Despite the rapid progress and widespread adoption of deep learning technologies, critical challenges persist. Modern deep learning models often suffer from overconfidence, susceptibility to distributional shifts, and vulnerabilities to adversarial attacks. These limitations raise serious concerns about the reliability and trustworthiness of AI systems, particularly in safety-critical applications where erroneous predictions can have life-threatening consequences. As a result, building reliable, explainable, and uncertainty-aware AI systems has become a focal point of research.
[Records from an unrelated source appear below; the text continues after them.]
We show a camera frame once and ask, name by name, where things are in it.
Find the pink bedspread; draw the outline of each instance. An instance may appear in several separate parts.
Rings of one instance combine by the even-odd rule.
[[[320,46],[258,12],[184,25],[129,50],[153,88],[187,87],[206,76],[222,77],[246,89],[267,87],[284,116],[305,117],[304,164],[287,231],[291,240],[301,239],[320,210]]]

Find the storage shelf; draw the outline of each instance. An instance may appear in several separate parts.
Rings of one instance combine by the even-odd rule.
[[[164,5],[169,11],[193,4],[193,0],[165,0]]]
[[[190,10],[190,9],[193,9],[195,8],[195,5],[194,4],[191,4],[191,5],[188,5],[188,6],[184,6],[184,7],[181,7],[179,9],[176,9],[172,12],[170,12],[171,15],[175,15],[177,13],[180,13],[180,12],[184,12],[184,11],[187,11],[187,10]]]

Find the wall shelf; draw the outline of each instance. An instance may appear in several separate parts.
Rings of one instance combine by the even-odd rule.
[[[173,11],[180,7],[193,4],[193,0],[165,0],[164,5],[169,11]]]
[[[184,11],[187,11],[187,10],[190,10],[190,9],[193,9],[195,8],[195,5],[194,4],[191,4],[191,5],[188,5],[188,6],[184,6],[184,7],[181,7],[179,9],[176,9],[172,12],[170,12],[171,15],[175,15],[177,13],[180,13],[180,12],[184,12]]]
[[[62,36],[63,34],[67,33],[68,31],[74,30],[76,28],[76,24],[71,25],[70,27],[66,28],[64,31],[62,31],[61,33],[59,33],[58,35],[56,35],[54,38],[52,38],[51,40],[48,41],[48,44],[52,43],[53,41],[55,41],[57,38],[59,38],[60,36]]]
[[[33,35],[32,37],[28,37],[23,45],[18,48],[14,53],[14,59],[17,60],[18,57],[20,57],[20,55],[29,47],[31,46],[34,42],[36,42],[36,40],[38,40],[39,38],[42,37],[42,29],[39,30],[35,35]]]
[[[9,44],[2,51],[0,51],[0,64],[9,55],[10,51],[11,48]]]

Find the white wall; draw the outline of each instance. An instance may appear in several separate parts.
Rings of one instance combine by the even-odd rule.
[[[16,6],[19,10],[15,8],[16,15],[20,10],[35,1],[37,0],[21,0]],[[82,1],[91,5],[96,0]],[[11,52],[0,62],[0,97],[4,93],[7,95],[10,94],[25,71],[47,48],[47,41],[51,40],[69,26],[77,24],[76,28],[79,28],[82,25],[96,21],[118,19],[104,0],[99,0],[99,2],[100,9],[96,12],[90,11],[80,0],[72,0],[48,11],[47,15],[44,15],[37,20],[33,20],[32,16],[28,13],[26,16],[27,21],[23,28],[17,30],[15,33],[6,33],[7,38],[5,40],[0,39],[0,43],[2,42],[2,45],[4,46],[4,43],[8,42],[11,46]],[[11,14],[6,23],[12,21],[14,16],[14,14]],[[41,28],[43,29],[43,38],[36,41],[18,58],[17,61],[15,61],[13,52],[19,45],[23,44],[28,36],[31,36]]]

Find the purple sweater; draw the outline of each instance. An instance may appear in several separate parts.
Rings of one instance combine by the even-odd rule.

This thesis addresses pressing challenges in large-scale computer vision by focusing on both Convolutional Neural Networks (CNNs) and Vision Transformers (ViTs). While these models have achieved significant advances in performance, accuracy, and scalability, ensuring their reliability under distribution shifts remains a fundamental barrier for deployment in real-world and safety-critical scenarios. To address this, the thesis emphasizes the quantification and management of uncertainty as a means to achieve robustness, safety, and trustworthiness in deep learning models. Specifically, this work develops practical and scalable uncertainty quantification methods, including a novel Bayesian object detection framework that leverages Gaussian weight sampling from pre-trained networks for effective out-of-distribution (OOD) detection without incurring high computational costs or requiring synthetic data. Experimental results demonstrate substantial improvements, including up to an 8.19\% reduction in FPR95 and a 13.94\% increase in AUROC, thus enhancing the reliability of object detection in open-world settings. For Vision Transformers, the Prior-augmented Vision Transformer (PViT) is introduced, which utilizes prior knowledge from pre-trained models to robustly separate in- and out-of-distribution samples by quantifying the divergence in predicted class logits, outperforming state-of-the-art OOD methods across the ImageNet benchmark and seven additional OOD datasets. Furthermore, this thesis contributes a new benchmark dataset for complex cell morphology segmentation and proposes an uncertainty-aware framework that incorporates virtual outlier sampling, leading to up to a 7.74\% increase in Dice Similarity Coefficient and significant reductions in boundary errors. Collectively, these contributions advance the interpretability, reliability, and deployment-readiness of computer vision models in complex, real-world scenarios. The public release of codebases and datasets further amplifies the scientific and societal impact, paving the way toward safer and more dependable AI systems.